E di questa babele di lingue e di angoscia sono testimonianza cruda le lapidi del cimitero allestito alla bella e meglio più di un secolo fa nel paesino di Monongah.

Su molte delle lapidi, le parole della commemorazione sono incise direttamente in italiano: “A riposo di Cosimo Meo del fu Donato e di Filomena Paolucci, morto di 20 anni nel disastro di Monongah nella miniera n. 8, nato a Frosolone di Campobasso lascia sua madre”.

Proprio da Frosolone, oggi in provincia di Isernia, partirono tanti migranti italiani che nella lontana Monongah trovarono la morte. Nella piazza del Municipio, una lapide commemorativa ricorda i 20 nativi di Frosolone caduti nel disastro minerario americano.

Oggi, il borgo di Frosolone – con il suo fascino rurale e la natura selvaggia – è un luogo che vale la pena visitare così come fanno i molti turisti e viaggiatori che ogni anno si spingono in questo angolo quasi incontaminato dell’Appennino centrale.

Il borgo si adagia sul cosiddetto altopiano del colle dell’Orso, ai piedi della falesia della Morgia Quadra: una spettacolare montagna con pareti in calcare grigio che per forma e caratteristiche è divenuta uno dei luoghi di eccellenza dell’arrampicata italiana.

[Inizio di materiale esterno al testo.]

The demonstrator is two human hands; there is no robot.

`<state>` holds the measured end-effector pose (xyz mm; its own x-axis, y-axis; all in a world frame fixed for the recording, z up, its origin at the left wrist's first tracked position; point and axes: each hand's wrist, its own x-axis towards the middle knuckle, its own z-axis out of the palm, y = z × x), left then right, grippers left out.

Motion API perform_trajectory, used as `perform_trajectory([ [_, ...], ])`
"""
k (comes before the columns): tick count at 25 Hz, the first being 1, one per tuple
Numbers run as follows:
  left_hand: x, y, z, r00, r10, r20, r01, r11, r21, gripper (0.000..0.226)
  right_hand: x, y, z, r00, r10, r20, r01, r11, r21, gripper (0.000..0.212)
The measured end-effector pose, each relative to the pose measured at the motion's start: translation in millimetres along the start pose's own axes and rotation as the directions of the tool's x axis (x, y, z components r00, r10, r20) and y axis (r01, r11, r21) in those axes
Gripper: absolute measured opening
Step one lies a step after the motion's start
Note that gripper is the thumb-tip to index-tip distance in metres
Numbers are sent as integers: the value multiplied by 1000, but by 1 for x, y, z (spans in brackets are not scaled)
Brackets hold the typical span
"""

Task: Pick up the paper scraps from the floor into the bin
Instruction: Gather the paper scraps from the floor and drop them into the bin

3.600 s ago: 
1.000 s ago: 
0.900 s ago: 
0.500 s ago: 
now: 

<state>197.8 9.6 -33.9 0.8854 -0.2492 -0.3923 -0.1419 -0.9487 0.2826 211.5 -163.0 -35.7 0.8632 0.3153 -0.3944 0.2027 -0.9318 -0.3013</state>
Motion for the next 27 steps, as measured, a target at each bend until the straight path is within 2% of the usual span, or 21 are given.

All’interno del borgo, le strade selciate e le case in pietra ci parlano ancora oggi di antiche tradizioni legate al mondo rurale e artigiano come la transumanza, di cui ancora oggi sopravvive la capacità dei mastri casari e il gusto degli squisiti formaggi.

Oppure, l’arte dei “ferri taglienti”: a Frosolone è ancora viva la tradizione artigiana di produzione di coltelli e forbici, tramandata di generazione in generazione e rappresentata nel museo dedicato presente nel borgo.

A livello edilizio come spesso accade è l’architettura religiosa a farla da padrona. Degne di nota sono la chiesa di Santa Maria Assunta con facciata barocca e scalinata a doppia rampa all’ingresso, la chiesetta di San Rocco, la chiesa di San Michele Arcangelo e il convento dei Cappuccini con la chiesa di Santa Maria delle Grazie.

Infine, è impossibile non immergersi nell’atmosfera di altri tempi che si respira in largo Vittoria, abbellita dalla raffinata croce in pietra risalente alla metà del ‘600 e ingentilita dai gerani fioriti alle finestre delle case che si affacciano su questa piazza unica al mondo.

“L’arte spazza la nostra anima dalla polvere della quotidianità.”